Горячего желания служить никто не проявлял. Если бы сказали, что это не обязательно, почти все остались бы, кроме самых идейных. Встречались еще мечтающие об Афганистане, но на них смотрели косо. Человек, рвущийся на откровенно «не нашу войну», выглядел то ли очень глупым, то ли очень кровожадным. Да и видели мы уже, с какими странными глазами оттуда возвращаются. Но, повторяю, все понимали, что идти служить придется. Во-первых, нас, мужчин 1967-68 годов рождения, очень мало. Военкоматы гребли всех, не обращая внимания даже на явные болячки (некоторых через месяц-два возвращали домой уже из войск). Во-вторых, было понимание того, что не служивший – человек, мягко говоря, трусоватый и не пригодный к нашей профессии. Мы воспринимали армию как жестокое испытание, и это тоже заводило: настоящий журналист должен увидеть всё. И дедовщину, и пресловутый «армейский тупизм».
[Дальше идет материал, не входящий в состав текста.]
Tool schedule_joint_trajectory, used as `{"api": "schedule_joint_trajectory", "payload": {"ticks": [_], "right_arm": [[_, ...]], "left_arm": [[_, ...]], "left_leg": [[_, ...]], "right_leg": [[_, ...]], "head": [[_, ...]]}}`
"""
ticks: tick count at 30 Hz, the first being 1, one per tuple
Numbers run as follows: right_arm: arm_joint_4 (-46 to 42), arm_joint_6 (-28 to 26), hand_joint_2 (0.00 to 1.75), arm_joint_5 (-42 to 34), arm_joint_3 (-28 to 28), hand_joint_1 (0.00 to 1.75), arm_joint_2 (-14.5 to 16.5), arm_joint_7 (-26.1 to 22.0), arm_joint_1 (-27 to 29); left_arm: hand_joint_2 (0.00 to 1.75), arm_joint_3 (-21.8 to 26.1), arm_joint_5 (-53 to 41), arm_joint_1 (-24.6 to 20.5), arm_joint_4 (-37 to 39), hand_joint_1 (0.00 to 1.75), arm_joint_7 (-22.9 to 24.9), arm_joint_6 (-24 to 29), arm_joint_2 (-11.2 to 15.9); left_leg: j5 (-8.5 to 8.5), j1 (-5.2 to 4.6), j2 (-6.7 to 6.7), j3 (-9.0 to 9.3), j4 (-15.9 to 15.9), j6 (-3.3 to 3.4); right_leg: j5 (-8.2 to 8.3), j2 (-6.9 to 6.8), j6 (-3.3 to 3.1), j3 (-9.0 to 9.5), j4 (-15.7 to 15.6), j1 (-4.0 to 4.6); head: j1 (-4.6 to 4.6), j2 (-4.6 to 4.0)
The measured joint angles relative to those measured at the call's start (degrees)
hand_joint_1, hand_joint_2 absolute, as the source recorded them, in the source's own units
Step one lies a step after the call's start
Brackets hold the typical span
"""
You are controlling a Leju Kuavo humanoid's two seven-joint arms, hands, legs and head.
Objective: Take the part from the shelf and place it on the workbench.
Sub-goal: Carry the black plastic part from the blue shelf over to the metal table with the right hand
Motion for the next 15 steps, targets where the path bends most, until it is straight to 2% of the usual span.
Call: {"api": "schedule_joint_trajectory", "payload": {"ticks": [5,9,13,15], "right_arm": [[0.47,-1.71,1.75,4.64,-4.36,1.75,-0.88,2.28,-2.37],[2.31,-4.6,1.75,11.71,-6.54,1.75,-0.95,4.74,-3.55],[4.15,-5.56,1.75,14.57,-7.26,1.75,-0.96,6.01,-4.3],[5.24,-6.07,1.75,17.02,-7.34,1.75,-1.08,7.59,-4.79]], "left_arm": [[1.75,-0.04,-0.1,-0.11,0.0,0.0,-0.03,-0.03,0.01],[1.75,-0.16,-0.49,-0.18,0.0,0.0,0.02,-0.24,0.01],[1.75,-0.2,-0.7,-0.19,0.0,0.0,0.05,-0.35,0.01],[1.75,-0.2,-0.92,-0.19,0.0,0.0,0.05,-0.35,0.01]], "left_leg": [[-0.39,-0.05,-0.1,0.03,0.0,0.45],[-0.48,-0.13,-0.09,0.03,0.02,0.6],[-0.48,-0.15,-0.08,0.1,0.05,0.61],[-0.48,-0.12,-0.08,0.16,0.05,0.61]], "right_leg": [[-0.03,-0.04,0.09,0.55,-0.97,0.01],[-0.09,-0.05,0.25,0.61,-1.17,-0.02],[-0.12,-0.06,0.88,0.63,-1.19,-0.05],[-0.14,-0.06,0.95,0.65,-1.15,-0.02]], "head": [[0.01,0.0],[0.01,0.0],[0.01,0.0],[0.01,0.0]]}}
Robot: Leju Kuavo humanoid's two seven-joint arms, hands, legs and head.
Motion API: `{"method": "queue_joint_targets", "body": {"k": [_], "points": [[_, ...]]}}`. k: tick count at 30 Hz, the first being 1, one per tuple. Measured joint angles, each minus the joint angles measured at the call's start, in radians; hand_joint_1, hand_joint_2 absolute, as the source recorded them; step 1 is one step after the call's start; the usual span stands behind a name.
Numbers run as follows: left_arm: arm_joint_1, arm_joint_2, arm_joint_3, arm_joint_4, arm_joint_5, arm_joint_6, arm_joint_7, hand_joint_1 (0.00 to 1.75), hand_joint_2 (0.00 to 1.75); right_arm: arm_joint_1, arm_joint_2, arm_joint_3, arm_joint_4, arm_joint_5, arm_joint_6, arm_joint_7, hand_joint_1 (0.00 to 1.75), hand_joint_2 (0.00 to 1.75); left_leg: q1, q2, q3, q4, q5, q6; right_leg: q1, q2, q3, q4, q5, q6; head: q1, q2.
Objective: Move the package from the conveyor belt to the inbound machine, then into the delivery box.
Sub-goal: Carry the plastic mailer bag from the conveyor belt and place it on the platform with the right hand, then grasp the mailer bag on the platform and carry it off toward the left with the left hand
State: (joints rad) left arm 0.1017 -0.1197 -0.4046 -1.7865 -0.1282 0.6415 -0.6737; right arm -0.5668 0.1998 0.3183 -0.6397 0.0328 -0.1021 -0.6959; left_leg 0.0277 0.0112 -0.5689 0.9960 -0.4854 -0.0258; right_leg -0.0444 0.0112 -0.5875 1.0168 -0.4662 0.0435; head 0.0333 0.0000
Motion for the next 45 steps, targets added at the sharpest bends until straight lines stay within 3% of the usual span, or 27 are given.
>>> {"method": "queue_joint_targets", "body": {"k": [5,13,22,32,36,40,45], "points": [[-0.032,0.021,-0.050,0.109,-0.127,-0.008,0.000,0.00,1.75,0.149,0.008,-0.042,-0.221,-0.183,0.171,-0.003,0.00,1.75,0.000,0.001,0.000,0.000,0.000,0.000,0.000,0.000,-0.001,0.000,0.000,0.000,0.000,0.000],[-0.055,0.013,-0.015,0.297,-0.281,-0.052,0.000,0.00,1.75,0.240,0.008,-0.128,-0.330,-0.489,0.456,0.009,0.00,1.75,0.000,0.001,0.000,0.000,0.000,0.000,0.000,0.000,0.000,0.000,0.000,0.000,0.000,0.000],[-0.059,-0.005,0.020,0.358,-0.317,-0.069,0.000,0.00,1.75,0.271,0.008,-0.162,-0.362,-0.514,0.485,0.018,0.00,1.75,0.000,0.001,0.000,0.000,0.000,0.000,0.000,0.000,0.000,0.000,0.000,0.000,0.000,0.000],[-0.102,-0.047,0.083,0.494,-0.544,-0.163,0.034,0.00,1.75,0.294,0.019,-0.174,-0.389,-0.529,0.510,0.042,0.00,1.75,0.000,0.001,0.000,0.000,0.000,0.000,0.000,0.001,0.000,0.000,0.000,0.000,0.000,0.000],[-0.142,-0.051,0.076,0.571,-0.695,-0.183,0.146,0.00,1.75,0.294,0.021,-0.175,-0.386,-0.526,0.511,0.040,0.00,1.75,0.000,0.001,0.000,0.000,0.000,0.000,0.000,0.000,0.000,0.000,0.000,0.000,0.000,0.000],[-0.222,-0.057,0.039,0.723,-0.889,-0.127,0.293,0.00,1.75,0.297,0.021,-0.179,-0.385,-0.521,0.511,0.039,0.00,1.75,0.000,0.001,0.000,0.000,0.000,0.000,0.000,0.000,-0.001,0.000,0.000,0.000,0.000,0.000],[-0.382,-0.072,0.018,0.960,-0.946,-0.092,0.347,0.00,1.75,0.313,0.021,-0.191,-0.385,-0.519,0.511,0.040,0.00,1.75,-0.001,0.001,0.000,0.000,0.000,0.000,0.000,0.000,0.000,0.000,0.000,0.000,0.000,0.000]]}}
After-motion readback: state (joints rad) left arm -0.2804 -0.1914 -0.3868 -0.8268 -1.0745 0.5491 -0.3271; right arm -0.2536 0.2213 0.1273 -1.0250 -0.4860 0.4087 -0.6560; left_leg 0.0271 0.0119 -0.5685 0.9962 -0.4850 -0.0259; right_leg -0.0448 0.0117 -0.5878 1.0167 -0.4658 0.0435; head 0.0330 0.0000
Мы очень быстро взрослели. Нам просто надо было отслужить, чтобы почувствовать себя состоявшимися мужчинами.
Мы были готовы к холоду, голоду и грязи. Две «картошки» на поле Бородинской битвы даром не прошли. Но всеобщая бесхозяйственность и бестолковость, которую мы видели тут и там, отчего-то не подтолкнула нас к мысли, что в армии еще хуже. Мне не нравилась обстановка в стране, ухудшавшаяся год от года, а работа «журналистом на побегушках» и сортировка «писем в газету» укрепила во мнении, что у нас полный бардак. Но хотя бы в армии должен сохраниться относительный порядок! Она ведь армия!
К тотальной армейской безнадёге мы оказались не готовы. В письмах от ребят, ушедших первыми, между строк сквозило: здесь пусто, братцы, здесь ничего нет, нас ждут два потерянных года.
Тем не менее, я собрался уходить. Надо было увидеть все своими глазами. Да и пример родственников, которые служили, подстегивал – я уважал этих людей. Наконец, хотелось самой службой «расплатиться с государством», не чувствовать за собой долга по отношению к Советской власти, которой мы все по гроб жизни обязаны – это нам вдалбливали с раннего детства.